The report reminded ministers that they were “expected to discharge their responsibilities in accordance with wide considerations of public interest and without regard to considerations of a party political nature”.

It stressed that ministers, like officials, were required to make decisions on sound grounds, after making proper inquiries and to document the reasons for their decisions.

It found that the program had “fallen short of an acceptable standard of public administration”.

Campaign in Mackay in Queensland the Labor leader Kevin Rudd said the report was “an indictment of a government which has become arrogant and out of touch in its use and abuse of taxpayer funds”.

The Prime Minister Mr Howard said he had not seen the report, an advanced copy of which was delivered to the Department of Transport and Regional Services in September.

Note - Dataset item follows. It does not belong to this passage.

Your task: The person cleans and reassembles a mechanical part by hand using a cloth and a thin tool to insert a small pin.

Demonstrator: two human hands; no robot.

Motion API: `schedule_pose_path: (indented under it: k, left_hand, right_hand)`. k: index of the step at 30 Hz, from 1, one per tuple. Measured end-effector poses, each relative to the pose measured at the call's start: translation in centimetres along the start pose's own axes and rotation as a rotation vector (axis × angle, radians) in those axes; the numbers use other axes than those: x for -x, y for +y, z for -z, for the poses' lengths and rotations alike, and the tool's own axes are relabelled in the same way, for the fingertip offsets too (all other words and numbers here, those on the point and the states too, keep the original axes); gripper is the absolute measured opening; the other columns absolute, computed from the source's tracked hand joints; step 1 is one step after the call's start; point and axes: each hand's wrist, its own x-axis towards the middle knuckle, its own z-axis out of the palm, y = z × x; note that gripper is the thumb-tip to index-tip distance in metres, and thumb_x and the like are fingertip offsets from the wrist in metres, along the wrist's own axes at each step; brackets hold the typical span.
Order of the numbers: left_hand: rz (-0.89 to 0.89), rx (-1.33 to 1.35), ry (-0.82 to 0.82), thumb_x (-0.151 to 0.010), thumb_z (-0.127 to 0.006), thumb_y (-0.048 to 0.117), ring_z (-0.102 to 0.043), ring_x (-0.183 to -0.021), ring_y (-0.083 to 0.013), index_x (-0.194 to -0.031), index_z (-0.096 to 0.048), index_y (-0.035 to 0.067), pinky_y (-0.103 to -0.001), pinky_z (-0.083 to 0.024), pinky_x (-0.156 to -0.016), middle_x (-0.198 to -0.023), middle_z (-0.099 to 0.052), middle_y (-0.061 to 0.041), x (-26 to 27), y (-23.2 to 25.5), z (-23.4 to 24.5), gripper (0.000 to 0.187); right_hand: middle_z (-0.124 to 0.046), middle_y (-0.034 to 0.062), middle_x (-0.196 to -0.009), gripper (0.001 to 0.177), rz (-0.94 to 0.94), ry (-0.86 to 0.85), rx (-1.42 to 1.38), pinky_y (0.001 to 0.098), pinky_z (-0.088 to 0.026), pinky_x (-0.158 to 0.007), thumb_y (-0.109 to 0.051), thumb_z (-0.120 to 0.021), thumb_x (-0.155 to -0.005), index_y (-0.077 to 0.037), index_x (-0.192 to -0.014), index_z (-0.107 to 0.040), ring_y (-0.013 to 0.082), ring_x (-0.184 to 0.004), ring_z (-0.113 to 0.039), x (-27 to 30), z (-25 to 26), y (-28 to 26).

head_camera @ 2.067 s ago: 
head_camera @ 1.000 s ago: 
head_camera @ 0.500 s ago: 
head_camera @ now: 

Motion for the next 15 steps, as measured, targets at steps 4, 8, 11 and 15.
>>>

You are imputing a knowledge that I don’t have,” he told reporters in Cairns. “It came out only a short time ago and I’ve been engaged on other matters”.

However he said that as “a gentle point without claiming any great knowledge of the auditor general’s report” the overwhelming bulk of regional seats were held by the Coalition.

“Now as a matter of ordinary logic if you have a regional partnerships scheme you are going to expect that the great bulk of the grants under the regional partnership scheme will go to Coalition seats.”

The Deputy Prime Minister and National Party Leader Mark Vaile, one of the Ministers named in the report, is due to announce a grant under the scheme in Queensland today.

He said yesterday that his former department, Transport and Regional Services had accepted all of the 19 recommendations in the report.

But he said he “would not apologise for the success of the program in leveraging investment outside the major capital cities”.